[GIVEN DATA — start]

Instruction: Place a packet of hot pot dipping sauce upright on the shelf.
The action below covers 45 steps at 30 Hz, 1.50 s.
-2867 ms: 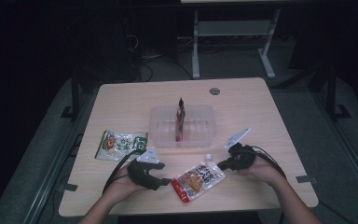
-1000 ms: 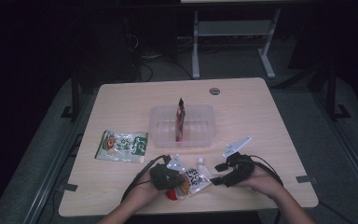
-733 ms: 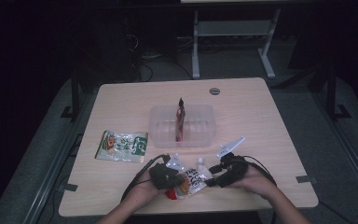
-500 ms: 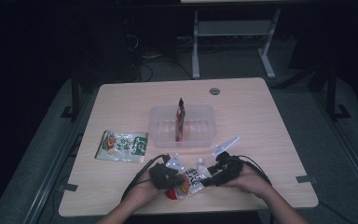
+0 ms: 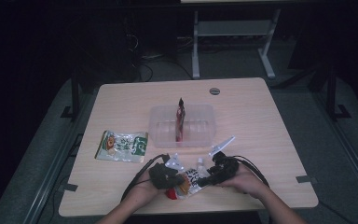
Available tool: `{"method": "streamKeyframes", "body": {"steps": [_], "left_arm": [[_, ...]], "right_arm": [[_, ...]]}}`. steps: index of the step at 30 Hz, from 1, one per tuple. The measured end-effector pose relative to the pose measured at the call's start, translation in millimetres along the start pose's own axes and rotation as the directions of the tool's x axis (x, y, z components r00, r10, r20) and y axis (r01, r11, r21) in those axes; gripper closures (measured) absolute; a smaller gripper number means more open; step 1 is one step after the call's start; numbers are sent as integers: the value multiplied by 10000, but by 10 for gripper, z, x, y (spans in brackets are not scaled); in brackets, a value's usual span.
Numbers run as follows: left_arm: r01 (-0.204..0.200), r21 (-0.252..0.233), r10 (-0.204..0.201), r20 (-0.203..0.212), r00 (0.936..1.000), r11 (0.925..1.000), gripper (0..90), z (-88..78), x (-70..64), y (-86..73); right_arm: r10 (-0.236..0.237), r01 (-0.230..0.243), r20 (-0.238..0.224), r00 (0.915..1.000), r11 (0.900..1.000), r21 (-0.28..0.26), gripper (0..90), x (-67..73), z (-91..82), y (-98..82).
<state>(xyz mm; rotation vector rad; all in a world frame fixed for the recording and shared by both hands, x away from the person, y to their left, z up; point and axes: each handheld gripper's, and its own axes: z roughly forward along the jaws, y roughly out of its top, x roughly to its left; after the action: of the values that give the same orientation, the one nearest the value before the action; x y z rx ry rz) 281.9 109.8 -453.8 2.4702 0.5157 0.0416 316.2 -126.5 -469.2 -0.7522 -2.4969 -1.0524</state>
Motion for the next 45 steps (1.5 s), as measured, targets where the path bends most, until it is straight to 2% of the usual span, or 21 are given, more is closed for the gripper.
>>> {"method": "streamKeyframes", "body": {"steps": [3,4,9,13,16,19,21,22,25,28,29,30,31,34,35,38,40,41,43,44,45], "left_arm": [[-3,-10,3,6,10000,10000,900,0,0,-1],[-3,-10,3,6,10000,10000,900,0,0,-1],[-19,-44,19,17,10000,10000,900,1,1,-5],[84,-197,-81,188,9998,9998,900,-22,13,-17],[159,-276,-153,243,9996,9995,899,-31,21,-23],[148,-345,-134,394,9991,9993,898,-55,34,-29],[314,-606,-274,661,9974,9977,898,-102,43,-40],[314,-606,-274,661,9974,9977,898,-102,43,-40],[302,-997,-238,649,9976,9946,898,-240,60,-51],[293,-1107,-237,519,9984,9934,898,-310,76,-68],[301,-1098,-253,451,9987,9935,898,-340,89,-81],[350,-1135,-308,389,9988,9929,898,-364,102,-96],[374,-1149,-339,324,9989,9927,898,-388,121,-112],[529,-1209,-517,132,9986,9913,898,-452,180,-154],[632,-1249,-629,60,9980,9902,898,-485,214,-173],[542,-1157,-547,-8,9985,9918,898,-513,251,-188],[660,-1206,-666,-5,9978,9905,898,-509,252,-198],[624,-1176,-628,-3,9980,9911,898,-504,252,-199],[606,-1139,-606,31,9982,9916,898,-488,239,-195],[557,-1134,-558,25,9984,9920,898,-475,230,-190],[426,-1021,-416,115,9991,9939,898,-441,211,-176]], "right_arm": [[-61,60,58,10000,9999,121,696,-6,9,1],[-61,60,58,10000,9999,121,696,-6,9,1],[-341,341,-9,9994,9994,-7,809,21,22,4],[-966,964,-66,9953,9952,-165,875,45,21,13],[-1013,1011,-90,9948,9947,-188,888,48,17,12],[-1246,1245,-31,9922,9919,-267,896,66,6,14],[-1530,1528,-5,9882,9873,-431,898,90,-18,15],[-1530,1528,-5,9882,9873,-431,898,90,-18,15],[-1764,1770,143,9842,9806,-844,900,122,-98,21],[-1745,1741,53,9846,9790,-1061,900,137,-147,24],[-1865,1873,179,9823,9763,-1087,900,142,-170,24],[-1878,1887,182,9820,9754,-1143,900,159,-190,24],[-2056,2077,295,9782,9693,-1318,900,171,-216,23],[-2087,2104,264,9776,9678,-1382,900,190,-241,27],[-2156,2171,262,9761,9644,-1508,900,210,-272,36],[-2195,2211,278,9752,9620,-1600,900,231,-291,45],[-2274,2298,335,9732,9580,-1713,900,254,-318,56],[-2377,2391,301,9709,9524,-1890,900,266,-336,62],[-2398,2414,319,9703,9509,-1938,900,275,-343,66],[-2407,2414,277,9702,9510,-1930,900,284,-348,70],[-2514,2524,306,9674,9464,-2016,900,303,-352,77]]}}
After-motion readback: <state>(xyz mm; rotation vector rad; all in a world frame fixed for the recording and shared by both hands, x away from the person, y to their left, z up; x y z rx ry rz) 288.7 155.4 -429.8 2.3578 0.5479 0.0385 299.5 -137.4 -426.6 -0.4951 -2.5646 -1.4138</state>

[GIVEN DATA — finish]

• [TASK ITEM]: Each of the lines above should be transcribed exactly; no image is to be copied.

• [WRITTEN ANSWER]:
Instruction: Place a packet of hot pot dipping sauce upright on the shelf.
The action below covers 45 steps at 30 Hz, 1.50 s.
-2867 ms: 
-1000 ms: 
-733 ms: 
-500 ms: 
+0 ms: 
Available tool: `{"method": "streamKeyframes", "body": {"steps": [_], "left_arm": [[_, ...]], "right_arm": [[_, ...]]}}`. steps: index of the step at 30 Hz, from 1, one per tuple. The measured end-effector pose relative to the pose measured at the call's start, translation in millimetres along the start pose's own axes and rotation as the directions of the tool's x axis (x, y, z components r00, r10, r20) and y axis (r01, r11, r21) in those axes; gripper closures (measured) absolute; a smaller gripper number means more open; step 1 is one step after the call's start; numbers are sent as integers: the value multiplied by 10000, but by 10 for gripper, z, x, y (spans in brackets are not scaled); in brackets, a value's usual span.
Numbers run as follows: left_arm: r01 (-0.204..0.200), r21 (-0.252..0.233), r10 (-0.204..0.201), r20 (-0.203..0.212), r00 (0.936..1.000), r11 (0.925..1.000), gripper (0..90), z (-88..78), x (-70..64), y (-86..73); right_arm: r10 (-0.236..0.237), r01 (-0.230..0.243), r20 (-0.238..0.224), r00 (0.915..1.000), r11 (0.900..1.000), r21 (-0.28..0.26), gripper (0..90), x (-67..73), z (-91..82), y (-98..82).
<state>(xyz mm; rotation vector rad; all in a world frame fixed for the recording and shared by both hands, x away from the person, y to their left, z up; point and axes: each handheld gripper's, and its own axes: z roughly forward along the jaws, y roughly out of its top, x roughly to its left; after the action: of the values that give the same orientation, the one nearest the value before the action; x y z rx ry rz) 281.9 109.8 -453.8 2.4702 0.5157 0.0416 316.2 -126.5 -469.2 -0.7522 -2.4969 -1.0524</state>
Motion for the next 45 steps (1.5 s), as measured, targets where the path bends most, until it is straight to 2% of the usual span, or 21 are given, more is closed for the gripper.
>>> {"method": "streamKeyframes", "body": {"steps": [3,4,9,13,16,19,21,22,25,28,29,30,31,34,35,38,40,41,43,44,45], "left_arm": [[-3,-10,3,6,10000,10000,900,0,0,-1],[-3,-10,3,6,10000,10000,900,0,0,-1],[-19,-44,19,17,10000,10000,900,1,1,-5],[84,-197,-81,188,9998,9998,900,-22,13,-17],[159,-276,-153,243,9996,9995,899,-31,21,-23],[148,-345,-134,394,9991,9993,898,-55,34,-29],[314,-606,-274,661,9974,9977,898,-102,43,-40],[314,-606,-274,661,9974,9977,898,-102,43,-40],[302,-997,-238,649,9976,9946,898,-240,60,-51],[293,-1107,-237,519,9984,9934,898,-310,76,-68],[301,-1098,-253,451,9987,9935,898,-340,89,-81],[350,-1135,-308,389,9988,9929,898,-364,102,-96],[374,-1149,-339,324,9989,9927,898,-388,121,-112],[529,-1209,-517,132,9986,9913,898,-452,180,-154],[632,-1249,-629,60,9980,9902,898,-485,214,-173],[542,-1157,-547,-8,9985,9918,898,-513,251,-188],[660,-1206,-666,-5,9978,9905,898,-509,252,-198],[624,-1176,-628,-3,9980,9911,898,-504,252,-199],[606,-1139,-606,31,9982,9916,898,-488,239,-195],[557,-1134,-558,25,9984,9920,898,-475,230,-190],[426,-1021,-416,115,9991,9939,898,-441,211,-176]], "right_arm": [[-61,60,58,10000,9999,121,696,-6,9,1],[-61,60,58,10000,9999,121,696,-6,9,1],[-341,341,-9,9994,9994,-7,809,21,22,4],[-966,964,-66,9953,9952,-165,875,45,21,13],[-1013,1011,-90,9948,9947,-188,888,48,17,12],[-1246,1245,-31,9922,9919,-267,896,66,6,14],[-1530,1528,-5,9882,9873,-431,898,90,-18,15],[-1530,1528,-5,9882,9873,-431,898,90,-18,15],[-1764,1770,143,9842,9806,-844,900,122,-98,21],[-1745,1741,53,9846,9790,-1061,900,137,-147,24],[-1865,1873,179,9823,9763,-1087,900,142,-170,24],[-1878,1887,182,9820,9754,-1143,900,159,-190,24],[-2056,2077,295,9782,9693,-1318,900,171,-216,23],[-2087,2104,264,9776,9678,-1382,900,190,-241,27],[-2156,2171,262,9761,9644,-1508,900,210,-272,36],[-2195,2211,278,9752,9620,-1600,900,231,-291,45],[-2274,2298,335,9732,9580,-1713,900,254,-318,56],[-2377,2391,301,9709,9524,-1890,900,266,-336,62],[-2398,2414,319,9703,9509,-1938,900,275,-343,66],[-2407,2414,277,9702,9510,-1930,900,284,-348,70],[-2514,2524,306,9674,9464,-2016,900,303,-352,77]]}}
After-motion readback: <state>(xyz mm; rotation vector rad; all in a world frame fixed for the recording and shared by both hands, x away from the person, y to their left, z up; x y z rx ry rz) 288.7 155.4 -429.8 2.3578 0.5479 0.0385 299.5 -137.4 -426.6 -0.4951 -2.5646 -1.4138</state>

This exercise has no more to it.